1/16/10

big fish in a petit pond

On Tuesday January 12 I was fired from my job. What made my termination heart wrenching were the reasons for my termination and the aftermath. I was accused of theft for something I found or more like of something the guest left behind, and me not knowing the policies, used it thinking it was not theft. I had to pay the amount which was not a great amount and then I was told I was forever ban from coming back and if I were to return I would be arrested for trespassing. I was shock. For some reasons being accused of theft is one thing but being ban for life wow. I’d really felt like a criminal the moment I heard I was ban. Such is life.

On the same day in the upcoming hr my country Haiti was struck with a 7.0 earthquake. The country’s worst natural disaster recorded. Here I was contemplated on my worst day of my life when people back home were having an even greater degree of worst day of their lives. The loss of lives and livelihood, all gone within 30 second shake of the earth that caused so much catastrophic so much anger and despair. Haitian and American from the US worrying and having panic attack for the lost of their love ones.

Suddenly my big, bad, day suddenly turned small, petit nothing while the entire world watches what was happening in Haiti. I did not want it to be us, why did it have to be us? We already have nothing, poorest of all poor lacking of morals and justice. Why could it have been Jamaica or Trinidad or some other country people of the world actually know and can actually feel sorry it happen to them because they are good people. I watch in terror and in anger, as rubles upon rubles of houses businesses, school pile each other like flat pancakes and the national palace where the president lives fallen to the ground and the cathedral where the people pray to the ground. I don’t know what to think, what to say, what to feel. Are we being punish for something that we did? Maybe if so may God have mercy on the souls of the departed and the livings?
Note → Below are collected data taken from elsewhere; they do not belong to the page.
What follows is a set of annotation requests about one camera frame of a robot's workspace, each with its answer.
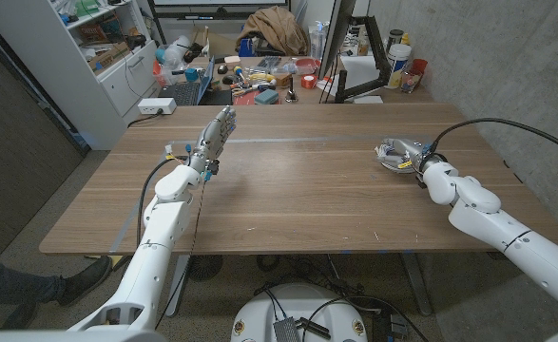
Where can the teal box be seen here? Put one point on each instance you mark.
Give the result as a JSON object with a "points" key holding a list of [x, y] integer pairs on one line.
{"points": [[266, 97]]}

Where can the white lidded canister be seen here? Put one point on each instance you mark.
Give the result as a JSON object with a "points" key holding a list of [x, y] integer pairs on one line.
{"points": [[397, 64]]}

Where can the white power strip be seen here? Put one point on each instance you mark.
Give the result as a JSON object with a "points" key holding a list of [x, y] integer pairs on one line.
{"points": [[155, 105]]}

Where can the red tape roll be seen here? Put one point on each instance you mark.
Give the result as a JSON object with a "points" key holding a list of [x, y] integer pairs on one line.
{"points": [[308, 81]]}

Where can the red bowl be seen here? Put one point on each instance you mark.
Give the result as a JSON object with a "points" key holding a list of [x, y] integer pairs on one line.
{"points": [[307, 64]]}

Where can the black open laptop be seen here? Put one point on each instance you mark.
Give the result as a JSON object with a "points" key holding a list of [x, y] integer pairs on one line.
{"points": [[186, 92]]}

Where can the cardboard box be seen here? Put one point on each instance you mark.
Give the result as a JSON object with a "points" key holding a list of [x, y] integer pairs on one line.
{"points": [[109, 56]]}

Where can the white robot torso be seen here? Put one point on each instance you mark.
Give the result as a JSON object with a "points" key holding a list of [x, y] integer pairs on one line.
{"points": [[302, 304]]}

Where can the black monitor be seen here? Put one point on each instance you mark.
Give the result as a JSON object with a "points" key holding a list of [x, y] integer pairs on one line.
{"points": [[338, 33]]}

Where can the black floor fan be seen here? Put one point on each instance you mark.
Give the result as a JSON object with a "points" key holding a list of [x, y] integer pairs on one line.
{"points": [[205, 267]]}

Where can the black computer mouse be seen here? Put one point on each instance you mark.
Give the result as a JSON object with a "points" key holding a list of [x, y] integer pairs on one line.
{"points": [[222, 69]]}

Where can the grey table leg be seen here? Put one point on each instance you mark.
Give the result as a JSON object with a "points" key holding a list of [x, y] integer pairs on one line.
{"points": [[179, 280], [416, 285]]}

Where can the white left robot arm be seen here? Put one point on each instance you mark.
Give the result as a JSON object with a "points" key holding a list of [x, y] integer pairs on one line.
{"points": [[162, 233]]}

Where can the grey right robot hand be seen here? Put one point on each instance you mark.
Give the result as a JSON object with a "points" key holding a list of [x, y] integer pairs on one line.
{"points": [[411, 152]]}

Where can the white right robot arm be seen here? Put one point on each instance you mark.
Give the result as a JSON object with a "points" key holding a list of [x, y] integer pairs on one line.
{"points": [[483, 209]]}

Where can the cluttered wooden desk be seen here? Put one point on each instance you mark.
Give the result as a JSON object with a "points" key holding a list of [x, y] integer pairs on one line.
{"points": [[402, 97]]}

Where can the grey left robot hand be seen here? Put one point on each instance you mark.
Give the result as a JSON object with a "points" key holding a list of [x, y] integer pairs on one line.
{"points": [[214, 138]]}

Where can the brown jacket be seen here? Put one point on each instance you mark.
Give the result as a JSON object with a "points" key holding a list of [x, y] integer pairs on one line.
{"points": [[276, 28]]}

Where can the clear plastic bag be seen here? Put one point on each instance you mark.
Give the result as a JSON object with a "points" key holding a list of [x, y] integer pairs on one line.
{"points": [[174, 54]]}

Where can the white shelf cabinet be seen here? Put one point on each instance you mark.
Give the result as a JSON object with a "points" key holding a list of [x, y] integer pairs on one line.
{"points": [[69, 71]]}

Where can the person's leg with dark shoe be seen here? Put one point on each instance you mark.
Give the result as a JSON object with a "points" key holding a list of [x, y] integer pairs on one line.
{"points": [[83, 280]]}
I feel embarrass as the world come to our aid, we have nothing to defend ourselves, no national polices but thugs roaming the streets with machetes and guns they stolen by which is showing support by a corrupt government. The world is watching how we are not civilized, fighting for food, water, cloths. The bodies of the dead lying on the street like they were mountains of garbage, no cares, no way of telling who have died, hospital disorganized, it just kills me.

Photos flashes in my face of my people in need, their lives being capture like art to be put on wall and be examine by boogie folks in their art studio(s). It gotten on my nerve each time I opened my internet browser. It sicken me, each image reminds me how useless, and unemotional I was about this event and being in my house, giving cash, sending prayers, and hope was not the way I wanted to help. People was evacuating living the country, lucky for them they had another country to go to while those who dint stayed behind and died, cowards. They use and abuse and when things get worst they leave. I would not have leave but stay and rebuild and remake what once better and greater. But instead they flee leaving behind the hopeless. Lucky for them they have another place to call home. I am all emotions.

Being in denial is an ugly thing. I suppress my feelings so I can be strong for what is going on. I wish people would stop asking if my families are all right but I know it is because they are concerned. I don’t want to panic, nor do I want to be afraid of what might happen next. I don’t want to watch the news of what is going but I see myself fixate in front of the TV. But I try I am trying hard but from time to time I slip into those moments where am like damn what the fuck is going on. But what I do but watch and send more cash.